Wednesday, April 15, 2009

Critical Thinking Blog #11

I decided to look at Sylvia Plath's poem "Morning Song" because it seemed the most cold. In comparision to Ariel which went a bit over my head, Morning Song seems very detached and cold. The woman is talking about having a child, yet feels no connection to her offspring, "I am no more your mother/Than the cloud that distills a mirror to reflect its own slow/Effacement at the wind's hand." She seems to be saying the child is merely a reflection of the mother, much like a mirror, but has no real depth or personality of its own. She also seems to show the burden of childrearing, "...I stumble from bed, cow-heavy and floral" yet still just seems to be stringing pretty words along. The last lines were the most confusing to me, "Whitens and swallows its dull stars. And now you try/Your handful of notes;/The clear vowels rise like balloons." To me it just seems like the child is crying but it also conveys the image of maybe putting something new out in the world.

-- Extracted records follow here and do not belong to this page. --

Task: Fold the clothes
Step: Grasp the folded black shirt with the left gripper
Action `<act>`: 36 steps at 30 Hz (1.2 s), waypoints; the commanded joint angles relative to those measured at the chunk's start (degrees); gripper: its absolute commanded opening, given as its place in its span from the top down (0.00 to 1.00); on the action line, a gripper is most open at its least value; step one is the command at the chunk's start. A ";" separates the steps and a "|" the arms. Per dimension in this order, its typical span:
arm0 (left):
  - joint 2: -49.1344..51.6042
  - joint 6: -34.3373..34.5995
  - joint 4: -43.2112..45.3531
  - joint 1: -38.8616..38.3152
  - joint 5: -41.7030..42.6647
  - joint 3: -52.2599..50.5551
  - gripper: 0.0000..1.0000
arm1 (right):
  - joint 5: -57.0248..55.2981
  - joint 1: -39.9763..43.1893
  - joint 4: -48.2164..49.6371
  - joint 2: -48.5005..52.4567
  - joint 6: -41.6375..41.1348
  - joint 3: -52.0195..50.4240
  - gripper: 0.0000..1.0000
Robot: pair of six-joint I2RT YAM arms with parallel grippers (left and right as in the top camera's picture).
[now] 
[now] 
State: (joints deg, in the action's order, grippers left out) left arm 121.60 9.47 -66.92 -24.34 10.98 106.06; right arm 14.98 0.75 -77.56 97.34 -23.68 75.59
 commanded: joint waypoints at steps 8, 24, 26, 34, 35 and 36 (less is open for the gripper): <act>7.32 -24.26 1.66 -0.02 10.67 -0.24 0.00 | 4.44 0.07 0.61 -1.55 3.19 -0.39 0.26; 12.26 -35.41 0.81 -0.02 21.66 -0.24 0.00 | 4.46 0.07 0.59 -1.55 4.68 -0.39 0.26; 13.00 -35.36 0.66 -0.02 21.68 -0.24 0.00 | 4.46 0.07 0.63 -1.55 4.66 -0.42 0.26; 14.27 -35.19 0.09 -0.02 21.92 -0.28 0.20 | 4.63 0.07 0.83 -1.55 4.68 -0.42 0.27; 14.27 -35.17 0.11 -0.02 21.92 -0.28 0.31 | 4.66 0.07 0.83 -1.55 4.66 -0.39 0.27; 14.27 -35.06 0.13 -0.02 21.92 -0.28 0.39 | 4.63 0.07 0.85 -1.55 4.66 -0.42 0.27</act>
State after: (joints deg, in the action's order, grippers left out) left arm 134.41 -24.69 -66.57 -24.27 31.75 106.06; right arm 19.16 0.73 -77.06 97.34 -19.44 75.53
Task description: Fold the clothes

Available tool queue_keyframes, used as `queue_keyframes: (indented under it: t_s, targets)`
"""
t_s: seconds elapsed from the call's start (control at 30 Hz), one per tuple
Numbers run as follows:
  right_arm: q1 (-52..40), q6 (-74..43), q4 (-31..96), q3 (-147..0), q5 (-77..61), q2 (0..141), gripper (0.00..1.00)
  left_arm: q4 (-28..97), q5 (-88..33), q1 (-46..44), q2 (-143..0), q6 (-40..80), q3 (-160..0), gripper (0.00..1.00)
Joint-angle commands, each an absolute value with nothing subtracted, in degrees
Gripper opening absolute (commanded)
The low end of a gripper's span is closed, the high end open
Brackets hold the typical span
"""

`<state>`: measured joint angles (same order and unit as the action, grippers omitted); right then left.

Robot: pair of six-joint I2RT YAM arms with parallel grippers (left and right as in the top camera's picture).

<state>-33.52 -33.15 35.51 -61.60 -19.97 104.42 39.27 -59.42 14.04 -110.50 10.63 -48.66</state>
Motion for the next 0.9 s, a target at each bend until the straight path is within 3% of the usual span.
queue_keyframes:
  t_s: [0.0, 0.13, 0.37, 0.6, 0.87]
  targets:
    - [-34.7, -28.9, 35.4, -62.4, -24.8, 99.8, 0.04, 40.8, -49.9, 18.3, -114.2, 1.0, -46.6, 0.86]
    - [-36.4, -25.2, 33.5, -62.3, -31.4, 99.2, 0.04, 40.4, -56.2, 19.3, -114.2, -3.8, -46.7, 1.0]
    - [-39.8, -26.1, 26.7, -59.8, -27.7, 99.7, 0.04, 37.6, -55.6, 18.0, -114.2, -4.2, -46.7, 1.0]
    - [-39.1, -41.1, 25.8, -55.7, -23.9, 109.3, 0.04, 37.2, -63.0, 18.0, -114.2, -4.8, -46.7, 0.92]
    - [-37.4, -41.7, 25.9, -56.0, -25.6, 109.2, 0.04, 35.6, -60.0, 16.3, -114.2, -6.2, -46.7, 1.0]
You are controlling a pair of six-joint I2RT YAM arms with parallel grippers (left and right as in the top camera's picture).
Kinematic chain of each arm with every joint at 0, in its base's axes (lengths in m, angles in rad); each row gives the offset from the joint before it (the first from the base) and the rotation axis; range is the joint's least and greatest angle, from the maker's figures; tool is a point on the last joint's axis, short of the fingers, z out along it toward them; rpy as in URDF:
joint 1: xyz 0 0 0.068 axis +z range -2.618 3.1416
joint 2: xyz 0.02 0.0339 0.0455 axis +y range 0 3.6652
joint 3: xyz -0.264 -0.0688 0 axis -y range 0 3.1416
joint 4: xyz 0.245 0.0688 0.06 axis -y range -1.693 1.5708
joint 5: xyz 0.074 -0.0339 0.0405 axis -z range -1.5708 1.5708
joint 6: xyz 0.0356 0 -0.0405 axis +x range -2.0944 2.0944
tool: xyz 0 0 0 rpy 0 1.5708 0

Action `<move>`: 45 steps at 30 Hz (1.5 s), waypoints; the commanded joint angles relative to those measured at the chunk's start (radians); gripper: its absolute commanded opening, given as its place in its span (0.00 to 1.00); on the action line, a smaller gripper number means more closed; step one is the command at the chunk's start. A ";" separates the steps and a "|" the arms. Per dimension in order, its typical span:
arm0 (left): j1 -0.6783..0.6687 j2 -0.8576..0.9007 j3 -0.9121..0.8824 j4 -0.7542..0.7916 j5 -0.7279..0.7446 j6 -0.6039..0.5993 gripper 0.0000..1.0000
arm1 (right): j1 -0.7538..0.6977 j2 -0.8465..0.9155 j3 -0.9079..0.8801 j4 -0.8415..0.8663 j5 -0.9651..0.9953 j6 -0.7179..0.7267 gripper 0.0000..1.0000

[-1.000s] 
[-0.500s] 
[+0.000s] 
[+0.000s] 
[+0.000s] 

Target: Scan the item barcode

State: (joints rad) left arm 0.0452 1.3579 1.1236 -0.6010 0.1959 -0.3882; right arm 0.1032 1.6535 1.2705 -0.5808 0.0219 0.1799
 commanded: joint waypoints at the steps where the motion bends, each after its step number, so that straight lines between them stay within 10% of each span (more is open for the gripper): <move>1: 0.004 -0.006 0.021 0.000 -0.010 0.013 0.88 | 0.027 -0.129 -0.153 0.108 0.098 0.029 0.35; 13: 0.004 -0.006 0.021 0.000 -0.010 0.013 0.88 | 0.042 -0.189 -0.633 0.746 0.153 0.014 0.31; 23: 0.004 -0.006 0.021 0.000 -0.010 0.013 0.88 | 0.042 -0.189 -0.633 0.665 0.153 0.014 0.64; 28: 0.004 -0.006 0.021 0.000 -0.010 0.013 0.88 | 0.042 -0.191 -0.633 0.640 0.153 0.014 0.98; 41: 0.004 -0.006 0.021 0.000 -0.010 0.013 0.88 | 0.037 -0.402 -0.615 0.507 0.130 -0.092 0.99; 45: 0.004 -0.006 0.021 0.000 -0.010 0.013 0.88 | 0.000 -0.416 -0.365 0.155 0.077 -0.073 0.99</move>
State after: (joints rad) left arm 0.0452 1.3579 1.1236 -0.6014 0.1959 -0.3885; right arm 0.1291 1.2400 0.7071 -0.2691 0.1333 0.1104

Balloons tend to symbolize belief, change, freedom. Maybe with this child comes freedom of some kind. It just seems kind of symbolic that Plath killed herself with her children in the house and this poem seems to have a detachment to children.

Critical Question: What do you think is the meaning of Plath's poem? Does it say something different about motherhood, or is it even about motherhood at all?